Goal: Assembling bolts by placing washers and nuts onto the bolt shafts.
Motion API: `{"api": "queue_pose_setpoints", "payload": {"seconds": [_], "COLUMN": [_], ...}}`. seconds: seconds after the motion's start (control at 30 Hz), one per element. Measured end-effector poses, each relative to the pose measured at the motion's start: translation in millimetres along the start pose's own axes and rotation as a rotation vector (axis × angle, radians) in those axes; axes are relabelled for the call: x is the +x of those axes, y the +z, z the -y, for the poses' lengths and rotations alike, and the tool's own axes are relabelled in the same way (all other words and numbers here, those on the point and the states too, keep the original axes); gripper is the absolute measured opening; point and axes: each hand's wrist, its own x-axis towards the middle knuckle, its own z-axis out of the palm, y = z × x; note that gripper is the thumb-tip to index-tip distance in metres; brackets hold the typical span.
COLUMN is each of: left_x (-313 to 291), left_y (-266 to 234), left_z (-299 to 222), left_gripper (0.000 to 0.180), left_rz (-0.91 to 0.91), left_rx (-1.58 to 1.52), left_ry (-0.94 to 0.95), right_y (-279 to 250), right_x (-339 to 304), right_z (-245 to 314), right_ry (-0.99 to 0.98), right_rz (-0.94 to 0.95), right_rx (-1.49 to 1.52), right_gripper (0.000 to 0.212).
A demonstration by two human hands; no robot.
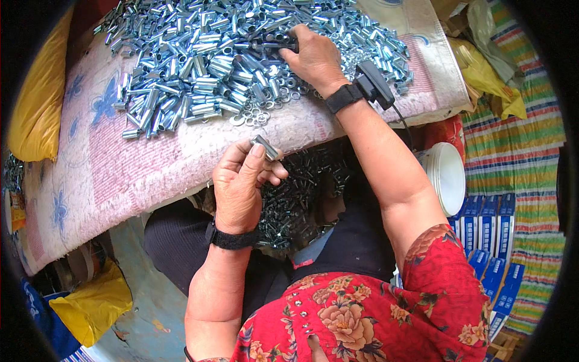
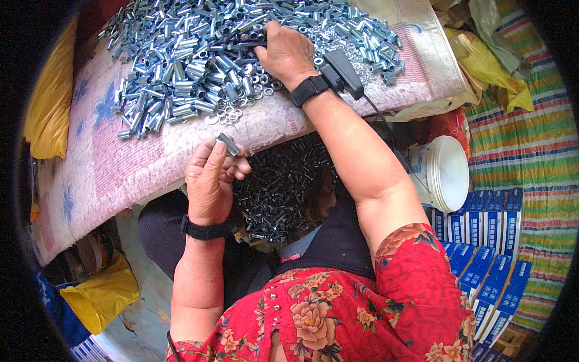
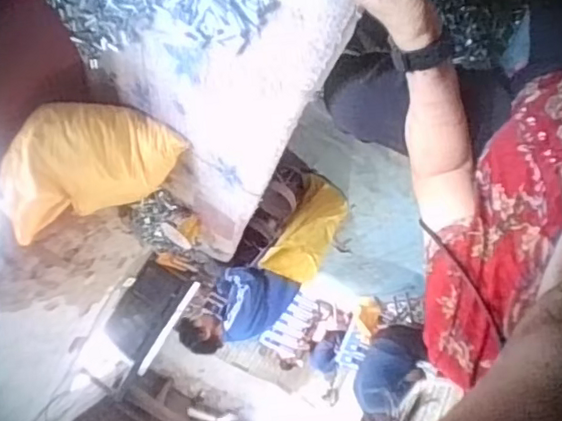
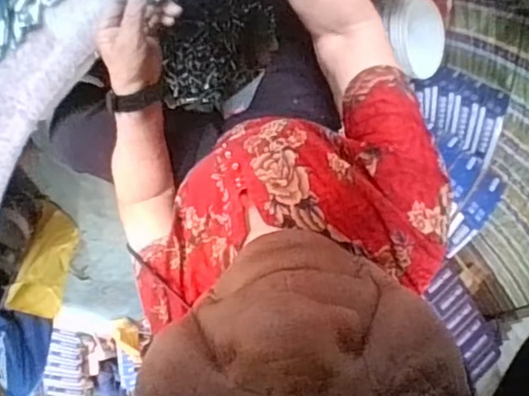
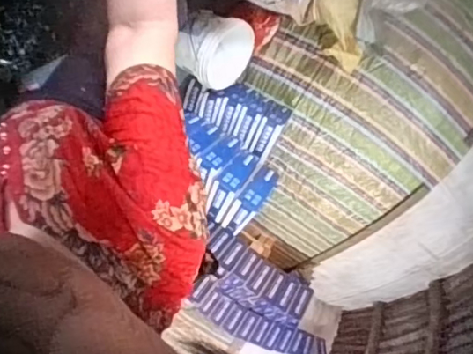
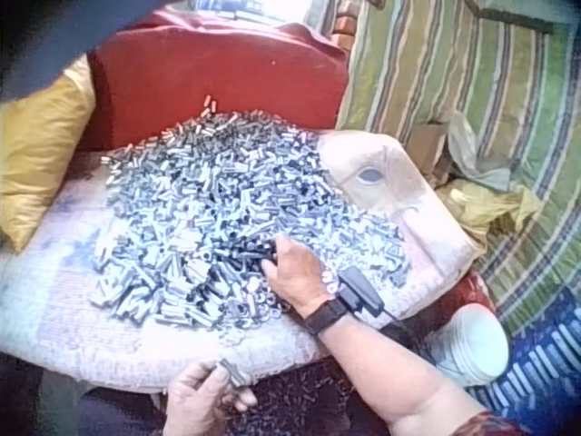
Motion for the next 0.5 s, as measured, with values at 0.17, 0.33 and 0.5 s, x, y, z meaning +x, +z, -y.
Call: {"api": "queue_pose_setpoints", "payload": {"seconds": [0.17,0.33,0.5], "left_x": [3,3,-3], "left_y": [12,5,0], "left_z": [-3,1,14], "left_gripper": [0.016,0.023,0.032], "left_rz": [-0.033,-0.122,-0.178], "left_rx": [-0.031,0.000,0.241], "left_ry": [-0.033,-0.027,0.087], "right_y": [7,9,-61], "right_x": [-2,-14,-94], "right_z": [-13,-13,12], "right_ry": [-0.164,-0.233,-0.102], "right_rz": [-0.191,-0.235,-0.240], "right_rx": [0.040,0.152,0.711], "right_gripper": [0.016,0.010,0.009]}}
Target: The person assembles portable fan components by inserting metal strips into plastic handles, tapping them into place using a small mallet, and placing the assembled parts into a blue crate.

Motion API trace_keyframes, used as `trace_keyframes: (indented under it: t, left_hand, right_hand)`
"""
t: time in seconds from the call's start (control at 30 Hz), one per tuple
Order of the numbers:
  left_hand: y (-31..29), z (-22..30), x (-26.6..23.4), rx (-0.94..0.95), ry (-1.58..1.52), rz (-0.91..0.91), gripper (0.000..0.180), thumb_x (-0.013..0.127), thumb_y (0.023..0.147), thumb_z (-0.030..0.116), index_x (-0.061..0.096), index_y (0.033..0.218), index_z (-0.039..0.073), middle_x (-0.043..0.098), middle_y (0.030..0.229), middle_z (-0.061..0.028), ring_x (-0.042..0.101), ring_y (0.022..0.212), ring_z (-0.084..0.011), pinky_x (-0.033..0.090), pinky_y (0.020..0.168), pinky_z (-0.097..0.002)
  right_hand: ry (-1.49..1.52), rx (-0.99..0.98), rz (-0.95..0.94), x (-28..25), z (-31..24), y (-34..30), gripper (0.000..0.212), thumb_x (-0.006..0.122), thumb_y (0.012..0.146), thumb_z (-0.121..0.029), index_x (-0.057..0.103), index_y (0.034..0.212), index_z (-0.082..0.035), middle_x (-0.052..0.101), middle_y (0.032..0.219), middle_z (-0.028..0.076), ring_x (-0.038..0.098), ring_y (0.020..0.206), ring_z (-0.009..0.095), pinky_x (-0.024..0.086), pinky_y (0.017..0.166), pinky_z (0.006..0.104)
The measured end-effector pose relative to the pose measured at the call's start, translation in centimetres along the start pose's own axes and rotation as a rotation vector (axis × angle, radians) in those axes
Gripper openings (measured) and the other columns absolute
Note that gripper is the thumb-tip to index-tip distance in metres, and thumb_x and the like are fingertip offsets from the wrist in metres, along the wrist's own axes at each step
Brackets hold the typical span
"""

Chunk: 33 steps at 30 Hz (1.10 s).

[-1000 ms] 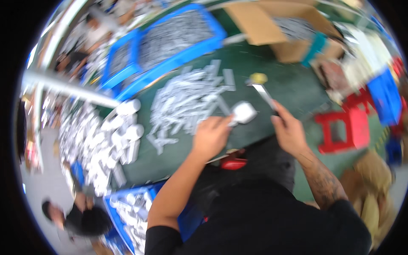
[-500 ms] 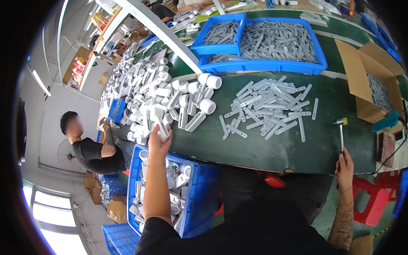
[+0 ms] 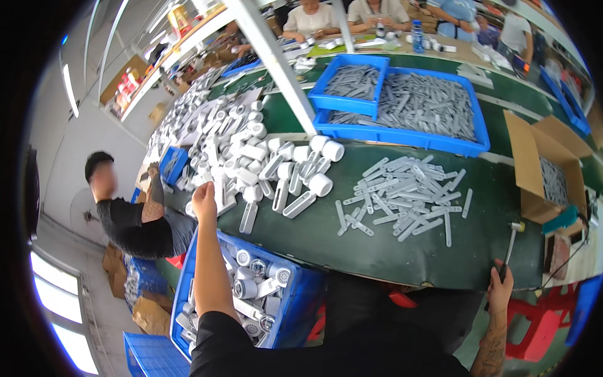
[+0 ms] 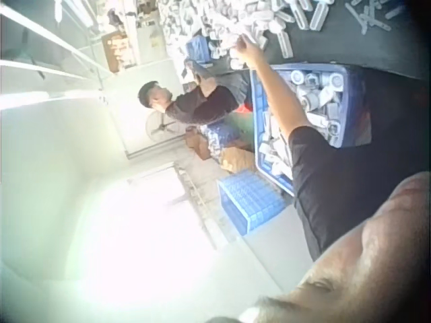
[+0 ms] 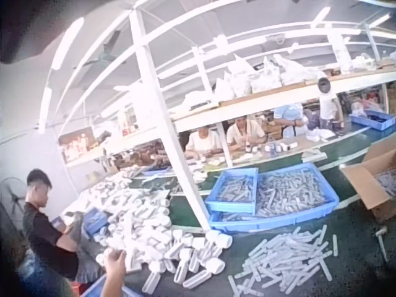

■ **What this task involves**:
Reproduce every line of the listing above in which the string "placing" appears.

■ **Task response**:
Goal: Assembling bolts by placing washers and nuts onto the bolt shafts.
Target: The person assembles portable fan components by inserting metal strips into plastic handles, tapping them into place using a small mallet, and placing the assembled parts into a blue crate.

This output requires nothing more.